**PROBLEM DETAILS**
From the data below, copy each line that includes the word "rendered".

Saved entries
◇ ◇ ◇ ◇ ◇ ◇ ◇
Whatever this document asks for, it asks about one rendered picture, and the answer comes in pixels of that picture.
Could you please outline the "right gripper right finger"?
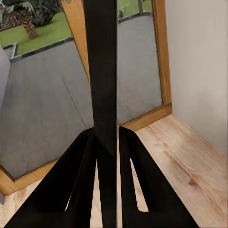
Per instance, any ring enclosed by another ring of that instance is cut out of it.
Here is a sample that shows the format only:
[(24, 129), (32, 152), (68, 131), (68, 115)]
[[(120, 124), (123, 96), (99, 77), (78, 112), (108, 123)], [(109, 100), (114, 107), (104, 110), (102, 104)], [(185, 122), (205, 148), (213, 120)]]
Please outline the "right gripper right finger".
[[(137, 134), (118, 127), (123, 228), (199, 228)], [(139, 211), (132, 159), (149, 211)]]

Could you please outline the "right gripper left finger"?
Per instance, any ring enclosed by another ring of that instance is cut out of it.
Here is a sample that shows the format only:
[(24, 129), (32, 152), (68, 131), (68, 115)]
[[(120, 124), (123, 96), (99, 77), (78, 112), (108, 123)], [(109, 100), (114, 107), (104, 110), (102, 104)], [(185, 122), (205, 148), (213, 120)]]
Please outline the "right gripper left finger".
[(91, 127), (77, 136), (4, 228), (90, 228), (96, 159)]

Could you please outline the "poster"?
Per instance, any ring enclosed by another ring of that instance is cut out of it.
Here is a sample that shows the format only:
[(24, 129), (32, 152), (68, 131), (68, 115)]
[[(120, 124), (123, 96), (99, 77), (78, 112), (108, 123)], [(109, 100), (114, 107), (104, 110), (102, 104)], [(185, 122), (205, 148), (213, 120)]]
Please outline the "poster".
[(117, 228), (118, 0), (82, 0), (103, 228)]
◇ ◇ ◇ ◇ ◇ ◇ ◇
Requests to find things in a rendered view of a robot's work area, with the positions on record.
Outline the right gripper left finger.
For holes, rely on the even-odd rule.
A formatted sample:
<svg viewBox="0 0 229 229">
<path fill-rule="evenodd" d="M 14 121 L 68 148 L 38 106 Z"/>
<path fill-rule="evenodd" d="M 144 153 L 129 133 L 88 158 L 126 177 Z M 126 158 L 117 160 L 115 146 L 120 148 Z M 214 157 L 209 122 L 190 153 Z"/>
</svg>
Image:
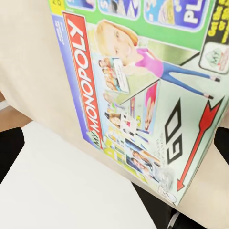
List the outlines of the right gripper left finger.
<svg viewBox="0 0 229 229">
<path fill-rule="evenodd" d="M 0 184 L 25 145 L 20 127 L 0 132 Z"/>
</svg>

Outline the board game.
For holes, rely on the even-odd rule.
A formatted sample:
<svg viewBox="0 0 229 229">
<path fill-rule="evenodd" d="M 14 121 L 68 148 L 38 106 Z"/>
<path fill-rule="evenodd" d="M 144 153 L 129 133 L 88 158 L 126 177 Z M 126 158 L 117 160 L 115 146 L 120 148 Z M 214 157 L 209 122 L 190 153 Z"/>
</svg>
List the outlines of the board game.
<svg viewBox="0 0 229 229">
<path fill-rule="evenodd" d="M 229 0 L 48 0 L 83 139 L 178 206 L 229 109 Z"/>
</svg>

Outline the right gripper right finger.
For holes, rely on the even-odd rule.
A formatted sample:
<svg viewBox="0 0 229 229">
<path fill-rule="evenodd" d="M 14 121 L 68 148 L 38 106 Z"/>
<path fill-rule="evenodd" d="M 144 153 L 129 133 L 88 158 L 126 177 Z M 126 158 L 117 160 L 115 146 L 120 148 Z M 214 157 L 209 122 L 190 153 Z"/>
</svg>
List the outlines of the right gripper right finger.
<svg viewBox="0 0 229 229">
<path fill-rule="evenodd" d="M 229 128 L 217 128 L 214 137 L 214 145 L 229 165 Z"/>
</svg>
◇ ◇ ◇ ◇ ◇ ◇ ◇
**RESULT**
Whatever this document asks for, it asks about one rendered picture, and the answer comes in pixels of that picture.
Requests to find things in a rendered view of a robot's work area, with the positions on record.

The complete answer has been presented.